Using cuDNN to Speed Up DQN Training on Jetson TX1

Feb 22, 2017

I had an idea about speeding up trainig of DeepMind’s DQN by NVIDIA’s cuDNN. Then I found out it was really easy to do that with Torch7!

All I needed to do was just to convert the neural network to ‘cudnn’ after it’s been created/loaded and cuda()’ed. More specifically, I added the corresponding code into dqn/NeuralQLearner.lua. For an explanation of cudnn.benchmark and cudnn.fastest, please refer to the official cudnn.torch page.

    if self.gpu and self.gpu >= 0 then
        self.network:cuda()
        -- I added this part...
        if self.cudnn then
            cudnn.benchmark = true
            cudnn.fastest = true
            cudnn.convert(self.network, cudnn)
            print('*** Using cudnn ***')
        end
    else
        self.network:float()
    end

In addition to cudnn, I also thought about reducing the time the DQN trainer spending on displaying game images, so that the trainer could spend more of its time doing useful training work. So I implemented that in the code too. With some trial, I picked 3 as the ‘display_freq’. That is, I let the DQN trainer display only 1 out of 3 images during training. This way, I effectively reduced CPU consumption on image display while still able to clearly see the progress of the game.

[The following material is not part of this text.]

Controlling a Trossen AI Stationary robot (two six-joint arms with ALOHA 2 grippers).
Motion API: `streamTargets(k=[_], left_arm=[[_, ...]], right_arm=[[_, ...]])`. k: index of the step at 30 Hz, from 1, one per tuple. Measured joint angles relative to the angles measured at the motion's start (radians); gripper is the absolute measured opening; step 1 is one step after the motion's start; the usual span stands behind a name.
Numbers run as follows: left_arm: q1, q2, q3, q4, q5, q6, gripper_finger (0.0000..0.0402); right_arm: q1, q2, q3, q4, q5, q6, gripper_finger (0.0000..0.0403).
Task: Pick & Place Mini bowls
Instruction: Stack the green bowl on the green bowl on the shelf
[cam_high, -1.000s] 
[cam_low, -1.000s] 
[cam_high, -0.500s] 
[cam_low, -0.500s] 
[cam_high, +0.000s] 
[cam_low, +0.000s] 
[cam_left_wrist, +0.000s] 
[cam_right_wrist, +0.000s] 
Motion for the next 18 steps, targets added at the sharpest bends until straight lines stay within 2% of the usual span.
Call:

Here’s the result on Jetson TX1 after I implemented both cudnn and display_freq=3. (Note that DQN training does not really start until running for ‘learn_start (5000)’ steps.) The numbers in the table below were all obtained while the DQN was trained for Atari ‘pong’ game with TX1 CPU running at max clock frequency (sudo ~/jetson_clocks.sh).

Test Case	Train 1000 steps	%
Baseline: display all frames, no cudnn	56 s	100
Improvement #1: display 1/3 frames	46 s	82
Improvement #2: 1/3 frames, with cudnn	37 s	66

When I looked deeper at the ‘Improvement #2’ case (as shown in the screenshot below), I saw both CPU (‘cpu’ in ~/tegrastat output) and GPU (‘GR3D’) of TX1 were far away from fully loaded, while one of the 4 CPUs was constantly at ~90% loading. I think this likely indicated the bottleneck was lying in the Atari emulator (‘xitari’ and ‘alewrap’ in Lua). In other words, I think the DQN on TX1 could train much faster if the Atari emulator was able to generate game images at higher rate. Hopefully this would work out better when I train the DQN with the Nintendo Famicom Mini console.

screenshot of Improvement #2

If you’d also like to run this cudnn accelerated DQN, you can refer to my earlier post, Training DeepMind’s DQN to Play Pong. And the repository is here:

https://github.com/jkjung-avt/DeepMind-Atari-Deep-Q-Learner.